Misery Set to a Reggaeton Beat / Rebeca Monzo

The last conga just went by. The street is half-lit, dirty, with remnants of viewing platforms and dismantled stalls, all now barely but a memory. The 2012 carnival has come to an end.

Nothing about the city’s atmosphere gives any indication of what has just transpired. Only those living close to Havana’s Malecón have been witness to these impoverished evening festivities, with their large amounts of beer and rum, empty plates of rice with beans and slices of pork or chicken, and most notably widespread promiscuity. All this in an ever more restricted space of not much more than a few blocks.

How different from the carnivals of Havana’s distant past, which rivaled the most important in the world—Carnaval in Río de Janeiro, Mardi Gras in New Orleans and the very glamorous Carnival of Venice, to name a few—all of which took place in February and March before Lent.

In the case of ours there was a carnival atmosphere for months before the festivity itself. There were the competitions to choose the best poster, which would later provide that year’s theme, the sewing, the almost secret preparations of the floats that would represent the different groups sponsoring them, each with its own queen, and the rehearsals of various neighborhood carnival organizations. The entire city prepared and decorated for the much anticipated event. The selection of the Queen and her Maids of Honor—renamed Estrella and Luceros, or Star and Shining Stars, after 1959—was the climax of these preparations. Large photo portraits of them adorned the display windows of the main retail stores.

As a child I very much enjoyed these celebrations, always spent with my family and usually in a box near the Capitolio. Once the parade had ended and the last float and its crew had turned the corner at the Fountain of the Indian to return to the starting point near the Hotel Riviera, we children ran into the street to gather up the streamers and make big balls out of them, all under the watchful eyes of our parents. In general, though, it was all very safe. No one got drunk.
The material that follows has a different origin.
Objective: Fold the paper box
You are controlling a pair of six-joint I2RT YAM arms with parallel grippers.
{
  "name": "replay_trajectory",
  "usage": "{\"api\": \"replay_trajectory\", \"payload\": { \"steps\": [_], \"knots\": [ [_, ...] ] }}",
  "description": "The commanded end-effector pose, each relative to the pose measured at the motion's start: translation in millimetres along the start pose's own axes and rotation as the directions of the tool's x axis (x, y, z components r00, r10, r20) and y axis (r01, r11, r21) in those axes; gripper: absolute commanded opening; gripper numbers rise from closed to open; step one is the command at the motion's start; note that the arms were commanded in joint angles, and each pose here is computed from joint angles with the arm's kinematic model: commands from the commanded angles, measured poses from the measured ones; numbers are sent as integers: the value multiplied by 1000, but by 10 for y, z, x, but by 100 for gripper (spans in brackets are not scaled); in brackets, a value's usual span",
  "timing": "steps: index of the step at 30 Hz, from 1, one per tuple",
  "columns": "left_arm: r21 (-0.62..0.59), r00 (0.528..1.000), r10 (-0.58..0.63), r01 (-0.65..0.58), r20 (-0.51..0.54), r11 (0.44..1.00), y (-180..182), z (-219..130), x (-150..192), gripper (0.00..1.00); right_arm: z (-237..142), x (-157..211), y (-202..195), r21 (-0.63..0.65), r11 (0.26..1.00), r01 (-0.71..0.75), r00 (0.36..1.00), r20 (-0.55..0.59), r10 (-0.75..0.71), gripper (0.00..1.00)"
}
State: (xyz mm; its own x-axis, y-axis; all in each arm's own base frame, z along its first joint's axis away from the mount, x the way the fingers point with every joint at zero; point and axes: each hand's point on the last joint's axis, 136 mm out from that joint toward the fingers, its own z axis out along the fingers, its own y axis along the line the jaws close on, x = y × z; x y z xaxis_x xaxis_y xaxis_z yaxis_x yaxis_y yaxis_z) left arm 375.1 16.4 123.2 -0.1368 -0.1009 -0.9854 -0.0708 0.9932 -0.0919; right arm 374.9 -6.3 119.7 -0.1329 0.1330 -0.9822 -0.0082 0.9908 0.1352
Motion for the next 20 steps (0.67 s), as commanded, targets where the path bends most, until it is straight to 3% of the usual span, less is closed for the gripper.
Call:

After the 1960s these celebrations gradually lost their splendor. There were no more sponsorships. The state had taken over everything. I remember one day at my workplace the union representative came by to announce that Estrella would be chosen at a general meeting that afternoon to represent us and the sugar cane harvesters at carnival. They told all of the girls who worked there to fix ourselves up a bit before going to the meeting. To my astonishment I was chosen to represent the company. Afterwards I had to compete with ladies from the ministry’s other businesses, later with those from the trade unions, and finally at the sports stadium, where in the end I won. It all happened very quickly, as though it were a dream.

I can assure you, without a shadow of a doubt, that this was the quite possibly the last year in which there were luxurious floats. The theme of ours was the bottom of the sea. Now, looking back on it after all these years, it strikes me that it was like a portent of what awaited us—to touch bottom, as we are doing now.